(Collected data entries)

=== Begin Enclosure ===

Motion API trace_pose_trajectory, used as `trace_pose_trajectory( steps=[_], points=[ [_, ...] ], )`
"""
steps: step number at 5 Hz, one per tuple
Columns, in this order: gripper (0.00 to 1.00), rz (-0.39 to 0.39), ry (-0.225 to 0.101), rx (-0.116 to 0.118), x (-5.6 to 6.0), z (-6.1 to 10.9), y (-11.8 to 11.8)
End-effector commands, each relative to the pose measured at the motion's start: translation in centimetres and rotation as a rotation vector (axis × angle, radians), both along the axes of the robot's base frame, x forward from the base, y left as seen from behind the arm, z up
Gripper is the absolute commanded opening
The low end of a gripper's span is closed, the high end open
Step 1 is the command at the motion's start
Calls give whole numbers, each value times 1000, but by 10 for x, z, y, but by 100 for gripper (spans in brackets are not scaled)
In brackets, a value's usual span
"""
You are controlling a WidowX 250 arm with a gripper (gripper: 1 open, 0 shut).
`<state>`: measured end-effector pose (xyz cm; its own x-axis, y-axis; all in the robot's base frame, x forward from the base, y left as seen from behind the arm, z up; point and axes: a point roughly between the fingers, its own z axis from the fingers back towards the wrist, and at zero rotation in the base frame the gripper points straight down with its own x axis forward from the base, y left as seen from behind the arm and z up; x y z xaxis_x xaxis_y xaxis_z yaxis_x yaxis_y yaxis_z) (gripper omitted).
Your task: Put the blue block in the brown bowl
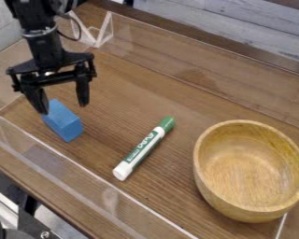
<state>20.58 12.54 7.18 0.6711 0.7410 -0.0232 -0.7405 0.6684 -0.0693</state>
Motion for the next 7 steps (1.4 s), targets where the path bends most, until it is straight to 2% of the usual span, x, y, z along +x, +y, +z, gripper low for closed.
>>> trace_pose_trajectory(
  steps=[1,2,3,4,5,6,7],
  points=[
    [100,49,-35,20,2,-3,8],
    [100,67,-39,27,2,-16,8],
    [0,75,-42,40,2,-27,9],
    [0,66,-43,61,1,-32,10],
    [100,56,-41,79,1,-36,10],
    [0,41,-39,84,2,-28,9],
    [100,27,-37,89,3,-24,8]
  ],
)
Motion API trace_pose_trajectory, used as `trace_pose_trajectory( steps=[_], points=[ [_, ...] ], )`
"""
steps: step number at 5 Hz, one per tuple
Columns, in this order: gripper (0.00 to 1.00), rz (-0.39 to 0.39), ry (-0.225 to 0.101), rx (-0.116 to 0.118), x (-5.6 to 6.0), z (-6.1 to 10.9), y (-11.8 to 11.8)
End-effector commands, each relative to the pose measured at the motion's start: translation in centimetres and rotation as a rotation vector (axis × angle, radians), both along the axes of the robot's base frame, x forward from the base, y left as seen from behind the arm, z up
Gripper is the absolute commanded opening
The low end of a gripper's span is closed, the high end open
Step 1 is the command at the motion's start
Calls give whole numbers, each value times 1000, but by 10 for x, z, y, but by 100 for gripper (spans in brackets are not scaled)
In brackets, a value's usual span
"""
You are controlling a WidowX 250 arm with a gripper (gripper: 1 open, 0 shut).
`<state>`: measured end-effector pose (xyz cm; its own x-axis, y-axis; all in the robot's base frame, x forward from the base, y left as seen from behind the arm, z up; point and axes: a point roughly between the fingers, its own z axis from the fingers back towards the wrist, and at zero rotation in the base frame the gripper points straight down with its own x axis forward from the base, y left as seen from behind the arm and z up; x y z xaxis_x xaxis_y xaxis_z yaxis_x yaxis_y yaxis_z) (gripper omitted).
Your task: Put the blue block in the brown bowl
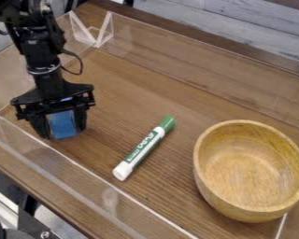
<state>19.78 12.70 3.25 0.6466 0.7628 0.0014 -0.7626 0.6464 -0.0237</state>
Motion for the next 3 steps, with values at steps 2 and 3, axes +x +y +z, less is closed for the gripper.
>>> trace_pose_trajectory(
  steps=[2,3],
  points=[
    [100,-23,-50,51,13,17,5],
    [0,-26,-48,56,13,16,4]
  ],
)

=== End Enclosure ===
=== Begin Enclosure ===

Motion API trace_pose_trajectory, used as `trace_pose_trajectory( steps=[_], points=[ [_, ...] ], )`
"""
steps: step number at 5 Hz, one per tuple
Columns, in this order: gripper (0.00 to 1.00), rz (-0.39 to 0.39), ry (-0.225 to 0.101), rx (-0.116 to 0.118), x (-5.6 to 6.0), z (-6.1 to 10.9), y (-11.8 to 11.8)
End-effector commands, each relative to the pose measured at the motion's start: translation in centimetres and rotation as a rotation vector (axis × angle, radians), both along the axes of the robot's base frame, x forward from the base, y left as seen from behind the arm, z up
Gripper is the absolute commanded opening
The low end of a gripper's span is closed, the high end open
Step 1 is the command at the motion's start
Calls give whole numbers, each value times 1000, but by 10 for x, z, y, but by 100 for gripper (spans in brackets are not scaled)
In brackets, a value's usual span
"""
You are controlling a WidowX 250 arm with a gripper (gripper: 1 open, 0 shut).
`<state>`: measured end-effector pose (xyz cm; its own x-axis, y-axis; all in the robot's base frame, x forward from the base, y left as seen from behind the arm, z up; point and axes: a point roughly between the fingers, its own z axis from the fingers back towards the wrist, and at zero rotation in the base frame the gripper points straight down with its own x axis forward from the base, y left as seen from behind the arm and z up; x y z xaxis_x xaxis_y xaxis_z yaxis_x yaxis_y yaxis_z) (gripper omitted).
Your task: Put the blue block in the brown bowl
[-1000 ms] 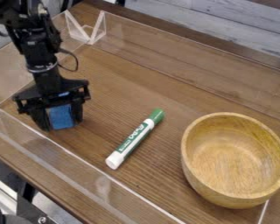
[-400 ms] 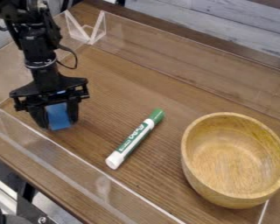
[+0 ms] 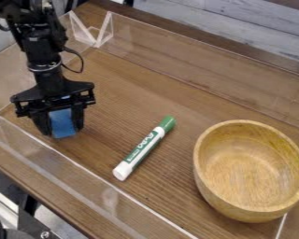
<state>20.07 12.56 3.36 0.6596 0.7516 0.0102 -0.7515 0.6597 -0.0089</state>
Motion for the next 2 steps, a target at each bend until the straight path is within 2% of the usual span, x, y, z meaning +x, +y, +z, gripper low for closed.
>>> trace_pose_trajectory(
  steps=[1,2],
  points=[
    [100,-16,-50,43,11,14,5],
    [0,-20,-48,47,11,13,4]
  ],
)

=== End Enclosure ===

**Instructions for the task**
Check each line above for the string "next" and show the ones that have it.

**Written answer**
Motion for the next 7 steps (1.4 s), targets where the path bends most, until it is straight to 2% of the usual span, x, y, z along +x, +y, +z, gripper low for closed.
Motion for the next 3 steps, with values at steps 2 and 3, axes +x +y +z, less is closed for the gripper.
Motion for the next 2 steps, a target at each bend until the straight path is within 2% of the usual span, x, y, z meaning +x, +y, +z, gripper low for closed.

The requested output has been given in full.